- **AIM OF THE TASK**
Only the lines below between the ones containing "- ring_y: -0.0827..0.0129" and "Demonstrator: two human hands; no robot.", inclusive, are to be reproduced, each exactly as it stands.

[Items from a dataset]

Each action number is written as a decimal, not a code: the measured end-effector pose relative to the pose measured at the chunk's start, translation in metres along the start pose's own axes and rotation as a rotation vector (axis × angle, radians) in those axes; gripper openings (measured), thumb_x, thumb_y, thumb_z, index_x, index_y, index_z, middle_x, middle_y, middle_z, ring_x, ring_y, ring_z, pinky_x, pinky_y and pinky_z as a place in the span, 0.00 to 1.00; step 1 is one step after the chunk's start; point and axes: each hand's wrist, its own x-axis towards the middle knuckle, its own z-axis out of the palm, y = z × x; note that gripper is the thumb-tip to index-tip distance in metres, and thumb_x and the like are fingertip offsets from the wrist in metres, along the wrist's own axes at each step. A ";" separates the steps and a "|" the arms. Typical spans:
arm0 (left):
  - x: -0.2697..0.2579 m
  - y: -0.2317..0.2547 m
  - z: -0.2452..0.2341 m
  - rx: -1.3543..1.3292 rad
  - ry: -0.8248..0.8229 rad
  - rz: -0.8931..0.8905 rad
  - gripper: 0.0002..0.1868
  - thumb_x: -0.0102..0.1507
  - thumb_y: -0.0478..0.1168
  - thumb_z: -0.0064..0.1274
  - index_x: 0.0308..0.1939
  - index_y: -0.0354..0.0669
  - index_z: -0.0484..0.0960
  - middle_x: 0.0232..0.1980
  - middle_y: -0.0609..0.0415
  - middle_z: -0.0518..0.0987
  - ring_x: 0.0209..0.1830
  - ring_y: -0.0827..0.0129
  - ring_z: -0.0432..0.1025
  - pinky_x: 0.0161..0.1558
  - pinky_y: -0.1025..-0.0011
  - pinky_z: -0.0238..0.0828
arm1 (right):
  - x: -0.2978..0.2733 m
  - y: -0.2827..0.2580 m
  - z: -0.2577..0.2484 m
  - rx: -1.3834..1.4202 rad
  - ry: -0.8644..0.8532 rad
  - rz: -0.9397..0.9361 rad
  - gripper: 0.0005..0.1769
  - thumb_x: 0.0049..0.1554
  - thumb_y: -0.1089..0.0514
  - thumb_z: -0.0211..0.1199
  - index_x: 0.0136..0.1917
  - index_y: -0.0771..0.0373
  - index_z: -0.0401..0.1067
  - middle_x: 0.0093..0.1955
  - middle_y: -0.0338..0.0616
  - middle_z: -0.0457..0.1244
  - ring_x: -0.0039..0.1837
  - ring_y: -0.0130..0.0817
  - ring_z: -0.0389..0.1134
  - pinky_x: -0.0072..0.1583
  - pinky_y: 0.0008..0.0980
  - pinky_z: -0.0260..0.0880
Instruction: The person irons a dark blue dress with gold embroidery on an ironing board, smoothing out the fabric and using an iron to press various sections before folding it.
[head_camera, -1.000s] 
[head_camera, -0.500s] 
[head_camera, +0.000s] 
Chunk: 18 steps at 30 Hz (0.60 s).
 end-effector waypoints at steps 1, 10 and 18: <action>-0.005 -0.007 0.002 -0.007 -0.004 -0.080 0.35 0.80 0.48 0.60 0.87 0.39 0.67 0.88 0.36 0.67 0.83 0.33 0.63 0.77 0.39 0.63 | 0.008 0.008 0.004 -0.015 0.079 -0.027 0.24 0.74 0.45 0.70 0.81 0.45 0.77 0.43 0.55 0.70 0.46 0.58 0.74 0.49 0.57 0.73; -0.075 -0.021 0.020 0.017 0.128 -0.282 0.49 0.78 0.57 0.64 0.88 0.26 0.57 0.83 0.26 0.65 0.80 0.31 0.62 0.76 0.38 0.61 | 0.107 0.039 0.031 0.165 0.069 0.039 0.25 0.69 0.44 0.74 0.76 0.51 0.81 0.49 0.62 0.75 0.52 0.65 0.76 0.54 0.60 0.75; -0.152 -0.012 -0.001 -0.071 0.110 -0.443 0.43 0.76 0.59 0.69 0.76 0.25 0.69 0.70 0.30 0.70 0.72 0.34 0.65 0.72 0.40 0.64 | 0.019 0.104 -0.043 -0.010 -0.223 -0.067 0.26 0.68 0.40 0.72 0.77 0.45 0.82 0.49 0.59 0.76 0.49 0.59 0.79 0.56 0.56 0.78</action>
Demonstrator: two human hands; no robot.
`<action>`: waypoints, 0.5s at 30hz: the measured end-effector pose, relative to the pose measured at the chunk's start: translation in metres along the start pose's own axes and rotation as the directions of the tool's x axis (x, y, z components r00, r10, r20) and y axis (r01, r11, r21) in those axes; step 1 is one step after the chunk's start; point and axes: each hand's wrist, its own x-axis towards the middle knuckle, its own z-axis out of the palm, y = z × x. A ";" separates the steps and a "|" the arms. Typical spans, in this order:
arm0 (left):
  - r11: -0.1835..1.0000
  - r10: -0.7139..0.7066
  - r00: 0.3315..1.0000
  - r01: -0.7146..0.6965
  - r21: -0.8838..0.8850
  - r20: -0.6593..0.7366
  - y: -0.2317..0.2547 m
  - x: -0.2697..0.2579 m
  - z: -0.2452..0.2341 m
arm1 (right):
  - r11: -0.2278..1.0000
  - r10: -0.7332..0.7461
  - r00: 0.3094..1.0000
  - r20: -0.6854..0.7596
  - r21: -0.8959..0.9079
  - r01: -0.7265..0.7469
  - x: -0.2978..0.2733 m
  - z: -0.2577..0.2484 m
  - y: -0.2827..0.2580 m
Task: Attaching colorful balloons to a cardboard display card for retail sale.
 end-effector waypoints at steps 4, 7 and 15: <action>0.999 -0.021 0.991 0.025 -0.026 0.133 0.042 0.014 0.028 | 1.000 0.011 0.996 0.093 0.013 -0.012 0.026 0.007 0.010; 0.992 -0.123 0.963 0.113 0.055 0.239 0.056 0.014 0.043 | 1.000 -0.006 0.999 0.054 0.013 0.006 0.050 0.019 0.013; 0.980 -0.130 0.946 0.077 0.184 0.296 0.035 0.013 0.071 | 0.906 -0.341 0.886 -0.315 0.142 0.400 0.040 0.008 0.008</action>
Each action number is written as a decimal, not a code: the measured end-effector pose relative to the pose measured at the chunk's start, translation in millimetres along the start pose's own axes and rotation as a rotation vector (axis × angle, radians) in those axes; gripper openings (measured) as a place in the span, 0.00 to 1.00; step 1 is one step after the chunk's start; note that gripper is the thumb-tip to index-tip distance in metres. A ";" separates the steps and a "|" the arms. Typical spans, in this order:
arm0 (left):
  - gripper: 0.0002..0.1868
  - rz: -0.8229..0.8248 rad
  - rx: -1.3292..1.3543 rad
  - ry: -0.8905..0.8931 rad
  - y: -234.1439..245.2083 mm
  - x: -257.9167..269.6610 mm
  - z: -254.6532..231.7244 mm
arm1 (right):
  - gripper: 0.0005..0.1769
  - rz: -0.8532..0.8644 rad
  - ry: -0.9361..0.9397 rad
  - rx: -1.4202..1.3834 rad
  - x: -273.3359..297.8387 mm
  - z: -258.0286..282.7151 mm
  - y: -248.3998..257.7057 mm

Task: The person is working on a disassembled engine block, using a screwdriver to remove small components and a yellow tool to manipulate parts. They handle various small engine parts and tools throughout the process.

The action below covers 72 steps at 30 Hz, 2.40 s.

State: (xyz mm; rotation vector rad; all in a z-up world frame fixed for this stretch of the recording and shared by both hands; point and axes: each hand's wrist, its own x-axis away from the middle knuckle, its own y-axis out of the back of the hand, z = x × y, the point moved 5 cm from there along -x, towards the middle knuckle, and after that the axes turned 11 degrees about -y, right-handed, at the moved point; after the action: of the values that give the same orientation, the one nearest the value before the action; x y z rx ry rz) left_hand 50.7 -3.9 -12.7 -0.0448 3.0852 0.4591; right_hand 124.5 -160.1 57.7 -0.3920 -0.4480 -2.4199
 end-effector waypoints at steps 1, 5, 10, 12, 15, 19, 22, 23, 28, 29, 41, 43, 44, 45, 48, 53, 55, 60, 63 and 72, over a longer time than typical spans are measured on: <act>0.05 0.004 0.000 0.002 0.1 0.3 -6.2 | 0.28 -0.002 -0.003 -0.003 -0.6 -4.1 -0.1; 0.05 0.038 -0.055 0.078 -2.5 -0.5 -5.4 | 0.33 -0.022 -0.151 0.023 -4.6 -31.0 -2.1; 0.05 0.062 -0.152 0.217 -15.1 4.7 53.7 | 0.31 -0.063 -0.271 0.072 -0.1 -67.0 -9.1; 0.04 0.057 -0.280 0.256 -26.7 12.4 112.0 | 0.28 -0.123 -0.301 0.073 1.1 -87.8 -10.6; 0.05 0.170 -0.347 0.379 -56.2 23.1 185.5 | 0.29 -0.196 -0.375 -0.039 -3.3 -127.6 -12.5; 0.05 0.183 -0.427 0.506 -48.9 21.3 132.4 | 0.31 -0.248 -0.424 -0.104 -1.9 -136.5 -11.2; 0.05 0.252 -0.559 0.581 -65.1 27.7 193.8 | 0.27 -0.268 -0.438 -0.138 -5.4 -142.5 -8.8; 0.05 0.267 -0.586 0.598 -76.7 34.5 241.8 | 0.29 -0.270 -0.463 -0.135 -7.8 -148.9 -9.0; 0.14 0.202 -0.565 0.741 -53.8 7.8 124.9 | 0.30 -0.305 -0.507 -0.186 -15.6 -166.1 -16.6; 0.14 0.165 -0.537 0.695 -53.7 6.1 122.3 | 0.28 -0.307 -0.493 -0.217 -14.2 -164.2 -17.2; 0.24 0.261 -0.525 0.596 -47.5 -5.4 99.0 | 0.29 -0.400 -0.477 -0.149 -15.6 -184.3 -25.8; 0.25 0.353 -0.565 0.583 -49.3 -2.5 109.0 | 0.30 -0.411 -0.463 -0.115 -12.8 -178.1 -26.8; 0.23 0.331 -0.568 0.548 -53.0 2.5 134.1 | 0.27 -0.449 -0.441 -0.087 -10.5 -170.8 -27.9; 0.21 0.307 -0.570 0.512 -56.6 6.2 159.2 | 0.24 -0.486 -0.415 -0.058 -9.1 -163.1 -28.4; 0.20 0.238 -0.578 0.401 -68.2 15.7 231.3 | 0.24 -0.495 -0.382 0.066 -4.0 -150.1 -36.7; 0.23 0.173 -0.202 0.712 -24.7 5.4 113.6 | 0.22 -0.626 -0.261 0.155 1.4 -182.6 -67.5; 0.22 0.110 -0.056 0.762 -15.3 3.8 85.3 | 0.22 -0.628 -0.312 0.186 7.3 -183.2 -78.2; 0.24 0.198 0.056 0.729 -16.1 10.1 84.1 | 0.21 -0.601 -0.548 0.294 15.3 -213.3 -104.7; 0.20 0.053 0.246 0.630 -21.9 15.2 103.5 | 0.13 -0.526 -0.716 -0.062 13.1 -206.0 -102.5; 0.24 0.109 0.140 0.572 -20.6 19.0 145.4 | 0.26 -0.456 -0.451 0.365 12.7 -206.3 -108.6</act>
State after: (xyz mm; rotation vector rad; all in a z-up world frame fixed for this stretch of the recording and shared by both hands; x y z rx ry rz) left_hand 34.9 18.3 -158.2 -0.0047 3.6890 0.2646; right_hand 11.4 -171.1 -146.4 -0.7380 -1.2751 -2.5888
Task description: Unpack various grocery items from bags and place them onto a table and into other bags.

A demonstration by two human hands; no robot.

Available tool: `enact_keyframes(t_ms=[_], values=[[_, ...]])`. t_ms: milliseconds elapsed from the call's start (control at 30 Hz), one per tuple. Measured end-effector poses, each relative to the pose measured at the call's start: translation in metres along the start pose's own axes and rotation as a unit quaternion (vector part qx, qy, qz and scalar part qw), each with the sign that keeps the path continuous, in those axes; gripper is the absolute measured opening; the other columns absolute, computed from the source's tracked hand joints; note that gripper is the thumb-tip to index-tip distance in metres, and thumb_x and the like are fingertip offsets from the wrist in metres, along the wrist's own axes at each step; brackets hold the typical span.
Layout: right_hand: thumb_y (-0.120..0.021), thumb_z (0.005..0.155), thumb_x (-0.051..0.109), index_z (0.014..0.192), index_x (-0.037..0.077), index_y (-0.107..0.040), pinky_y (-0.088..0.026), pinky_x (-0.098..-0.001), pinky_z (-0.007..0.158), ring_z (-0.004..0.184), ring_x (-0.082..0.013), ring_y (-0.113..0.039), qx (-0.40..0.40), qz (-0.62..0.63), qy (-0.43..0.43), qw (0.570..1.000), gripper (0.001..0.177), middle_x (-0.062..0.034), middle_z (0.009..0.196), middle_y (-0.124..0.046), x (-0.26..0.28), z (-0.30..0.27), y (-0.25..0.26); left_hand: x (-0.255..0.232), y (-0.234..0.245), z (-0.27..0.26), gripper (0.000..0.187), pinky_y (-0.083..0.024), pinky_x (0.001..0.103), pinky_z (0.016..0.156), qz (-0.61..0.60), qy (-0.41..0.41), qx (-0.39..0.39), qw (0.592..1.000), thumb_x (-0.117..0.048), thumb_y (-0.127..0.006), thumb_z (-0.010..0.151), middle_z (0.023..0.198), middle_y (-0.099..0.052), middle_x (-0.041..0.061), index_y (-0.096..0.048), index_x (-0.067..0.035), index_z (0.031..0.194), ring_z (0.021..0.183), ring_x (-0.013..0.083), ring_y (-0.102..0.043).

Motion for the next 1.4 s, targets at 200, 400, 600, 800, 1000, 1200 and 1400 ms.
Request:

- **WRITTEN REPLY**
  - ring_y: -0.0827..0.0129
  - ring_z: -0.0432..0.1025
  - pinky_x: 0.0161..0.1558
  - pinky_y: -0.1025..-0.0011
  - pinky_z: -0.0238..0.0828
arm1 (right):
  - x: -0.2978..0.2733 m
  - y: -0.2827..0.2580 m
  - z: -0.2577..0.2484 m
  - rx: -1.3834..1.4202 rad
  - ry: -0.8644..0.8532 rad
  - rz: -0.9397..0.9361 rad
  - gripper: 0.0005..0.1769
  - thumb_x: 0.0049..0.1554
  - thumb_y: -0.1089..0.0514
  - thumb_z: -0.0211..0.1199
  - index_x: 0.0136..0.1917
  - index_y: -0.0771..0.0373
  - index_z: -0.0401..0.1067
  - middle_x: 0.0093..0.1955
  - middle_y: -0.0338..0.0616
  - middle_z: -0.0457..0.1244
  - ring_x: -0.0039..0.1837
  - ring_y: -0.0130..0.0817
  - ring_z: -0.0389..0.1134
  - pinky_x: -0.0072..0.1583
  - pinky_y: 0.0008..0.0980
  - pinky_z: -0.0260..0.0880
Instruction: The person irons a dark blue dress with gold embroidery on an ironing board, smoothing out the fabric and using an iron to press various sections before folding it.
[head_camera, -1.000s] 
[head_camera, -0.500s] 
[head_camera, +0.000s] 
Chunk: 18 steps at 30 Hz (0.60 s).
 end-effector waypoints at steps 1, 10 and 18: <action>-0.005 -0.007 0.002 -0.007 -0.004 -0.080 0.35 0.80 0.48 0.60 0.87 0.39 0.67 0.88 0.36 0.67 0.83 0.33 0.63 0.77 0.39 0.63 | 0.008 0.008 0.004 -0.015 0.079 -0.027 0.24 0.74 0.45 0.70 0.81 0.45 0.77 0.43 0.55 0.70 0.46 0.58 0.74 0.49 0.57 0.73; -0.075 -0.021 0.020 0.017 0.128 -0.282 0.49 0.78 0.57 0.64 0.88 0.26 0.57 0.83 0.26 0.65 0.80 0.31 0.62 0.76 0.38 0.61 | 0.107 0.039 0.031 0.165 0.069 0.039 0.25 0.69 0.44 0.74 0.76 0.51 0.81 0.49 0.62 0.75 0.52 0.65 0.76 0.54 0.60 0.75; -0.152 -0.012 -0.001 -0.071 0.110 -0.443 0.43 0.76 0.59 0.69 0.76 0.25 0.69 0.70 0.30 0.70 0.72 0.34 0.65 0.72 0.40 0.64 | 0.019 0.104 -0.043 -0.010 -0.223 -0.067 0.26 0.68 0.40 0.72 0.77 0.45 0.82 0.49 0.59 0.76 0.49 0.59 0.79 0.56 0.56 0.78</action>
Demonstrator: two human hands; no robot.

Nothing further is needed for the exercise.